Records from a collection
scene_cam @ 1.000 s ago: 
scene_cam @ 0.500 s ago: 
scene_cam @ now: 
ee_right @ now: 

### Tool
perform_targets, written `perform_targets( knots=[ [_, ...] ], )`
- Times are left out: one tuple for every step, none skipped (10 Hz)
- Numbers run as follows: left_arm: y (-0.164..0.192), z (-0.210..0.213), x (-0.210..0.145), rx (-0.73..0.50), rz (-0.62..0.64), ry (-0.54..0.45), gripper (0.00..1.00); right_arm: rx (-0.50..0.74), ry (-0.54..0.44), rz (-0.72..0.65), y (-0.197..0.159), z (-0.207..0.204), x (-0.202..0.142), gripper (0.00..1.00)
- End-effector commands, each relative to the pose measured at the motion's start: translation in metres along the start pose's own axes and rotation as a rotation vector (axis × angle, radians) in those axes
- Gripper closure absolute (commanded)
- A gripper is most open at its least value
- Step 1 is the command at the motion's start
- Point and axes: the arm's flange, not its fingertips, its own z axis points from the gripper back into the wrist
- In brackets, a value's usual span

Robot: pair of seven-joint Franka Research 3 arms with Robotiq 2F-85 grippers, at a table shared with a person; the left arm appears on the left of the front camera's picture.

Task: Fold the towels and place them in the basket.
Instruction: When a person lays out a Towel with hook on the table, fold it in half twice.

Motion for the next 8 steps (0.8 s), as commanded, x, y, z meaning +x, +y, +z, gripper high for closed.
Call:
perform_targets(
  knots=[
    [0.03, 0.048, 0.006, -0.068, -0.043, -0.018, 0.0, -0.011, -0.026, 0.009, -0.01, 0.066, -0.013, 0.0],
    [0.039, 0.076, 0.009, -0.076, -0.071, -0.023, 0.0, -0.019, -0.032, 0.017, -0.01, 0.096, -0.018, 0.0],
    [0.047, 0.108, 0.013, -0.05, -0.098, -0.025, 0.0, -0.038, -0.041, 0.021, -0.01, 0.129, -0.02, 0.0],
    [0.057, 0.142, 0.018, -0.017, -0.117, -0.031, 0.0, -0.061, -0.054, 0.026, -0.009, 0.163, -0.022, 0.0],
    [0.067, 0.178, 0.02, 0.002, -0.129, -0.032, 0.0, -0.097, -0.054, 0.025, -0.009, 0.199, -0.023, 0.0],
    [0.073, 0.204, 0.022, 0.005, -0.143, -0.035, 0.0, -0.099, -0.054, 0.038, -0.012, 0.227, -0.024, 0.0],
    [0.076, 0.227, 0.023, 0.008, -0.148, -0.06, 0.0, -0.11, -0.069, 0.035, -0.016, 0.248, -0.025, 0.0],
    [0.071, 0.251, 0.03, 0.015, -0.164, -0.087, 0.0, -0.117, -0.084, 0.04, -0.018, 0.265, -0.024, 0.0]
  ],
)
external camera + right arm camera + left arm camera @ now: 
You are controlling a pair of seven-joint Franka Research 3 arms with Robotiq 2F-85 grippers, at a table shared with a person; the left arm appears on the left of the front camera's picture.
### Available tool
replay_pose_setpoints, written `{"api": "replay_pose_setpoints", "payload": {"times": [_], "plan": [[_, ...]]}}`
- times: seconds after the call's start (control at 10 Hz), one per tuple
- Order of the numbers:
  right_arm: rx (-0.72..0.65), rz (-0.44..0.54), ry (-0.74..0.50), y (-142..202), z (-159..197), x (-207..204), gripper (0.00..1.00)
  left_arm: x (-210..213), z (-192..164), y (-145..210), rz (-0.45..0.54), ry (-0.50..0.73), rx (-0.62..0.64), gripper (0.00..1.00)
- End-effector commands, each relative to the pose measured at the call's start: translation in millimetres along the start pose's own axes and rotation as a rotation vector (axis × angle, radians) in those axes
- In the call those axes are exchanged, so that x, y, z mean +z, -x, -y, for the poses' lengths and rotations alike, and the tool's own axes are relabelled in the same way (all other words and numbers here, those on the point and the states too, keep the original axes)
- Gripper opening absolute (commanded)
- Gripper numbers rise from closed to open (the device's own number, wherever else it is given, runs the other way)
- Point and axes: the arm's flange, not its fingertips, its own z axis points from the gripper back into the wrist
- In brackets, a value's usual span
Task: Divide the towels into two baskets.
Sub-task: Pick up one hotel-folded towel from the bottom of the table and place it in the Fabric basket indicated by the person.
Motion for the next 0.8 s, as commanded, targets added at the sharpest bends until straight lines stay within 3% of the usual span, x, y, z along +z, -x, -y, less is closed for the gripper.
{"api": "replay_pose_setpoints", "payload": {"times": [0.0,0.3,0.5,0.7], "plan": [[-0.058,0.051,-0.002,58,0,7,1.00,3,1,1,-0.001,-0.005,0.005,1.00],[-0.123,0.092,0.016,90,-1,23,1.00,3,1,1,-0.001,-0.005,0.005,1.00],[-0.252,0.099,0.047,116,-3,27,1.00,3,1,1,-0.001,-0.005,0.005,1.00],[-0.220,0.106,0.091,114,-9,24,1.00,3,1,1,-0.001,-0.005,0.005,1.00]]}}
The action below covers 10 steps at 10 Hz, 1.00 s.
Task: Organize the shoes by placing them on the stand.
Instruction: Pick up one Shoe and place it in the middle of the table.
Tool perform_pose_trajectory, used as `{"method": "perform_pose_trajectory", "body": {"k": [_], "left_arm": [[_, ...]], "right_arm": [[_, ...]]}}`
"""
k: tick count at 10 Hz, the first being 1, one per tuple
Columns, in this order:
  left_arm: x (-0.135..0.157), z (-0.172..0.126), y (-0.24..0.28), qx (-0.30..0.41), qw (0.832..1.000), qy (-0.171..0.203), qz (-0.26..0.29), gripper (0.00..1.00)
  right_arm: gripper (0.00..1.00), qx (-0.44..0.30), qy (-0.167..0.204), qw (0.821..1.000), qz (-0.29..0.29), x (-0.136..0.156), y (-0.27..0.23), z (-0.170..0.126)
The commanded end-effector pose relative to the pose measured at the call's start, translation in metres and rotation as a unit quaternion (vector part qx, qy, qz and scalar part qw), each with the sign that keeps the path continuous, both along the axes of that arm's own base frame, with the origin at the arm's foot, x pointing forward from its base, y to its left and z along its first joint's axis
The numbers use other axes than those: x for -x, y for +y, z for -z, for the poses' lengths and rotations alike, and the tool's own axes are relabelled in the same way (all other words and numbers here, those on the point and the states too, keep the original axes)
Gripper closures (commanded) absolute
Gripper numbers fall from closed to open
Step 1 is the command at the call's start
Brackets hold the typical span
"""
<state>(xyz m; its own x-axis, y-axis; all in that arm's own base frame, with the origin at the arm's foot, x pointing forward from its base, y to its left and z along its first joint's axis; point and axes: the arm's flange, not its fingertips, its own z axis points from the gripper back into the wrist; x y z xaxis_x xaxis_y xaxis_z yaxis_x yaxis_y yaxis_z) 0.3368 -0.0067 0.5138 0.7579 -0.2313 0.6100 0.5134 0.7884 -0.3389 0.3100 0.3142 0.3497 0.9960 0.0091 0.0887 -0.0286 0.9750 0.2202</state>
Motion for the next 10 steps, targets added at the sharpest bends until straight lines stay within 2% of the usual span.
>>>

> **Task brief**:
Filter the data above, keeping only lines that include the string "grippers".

> **Written response**:
Robot: pair of seven-joint Franka Research 3 arms with Robotiq 2F-85 grippers, at a table shared with a person; the left arm appears on the left of the front camera's picture.
You are controlling a pair of seven-joint Franka Research 3 arms with Robotiq 2F-85 grippers, at a table shared with a person; the left arm appears on the left of the front camera's picture.

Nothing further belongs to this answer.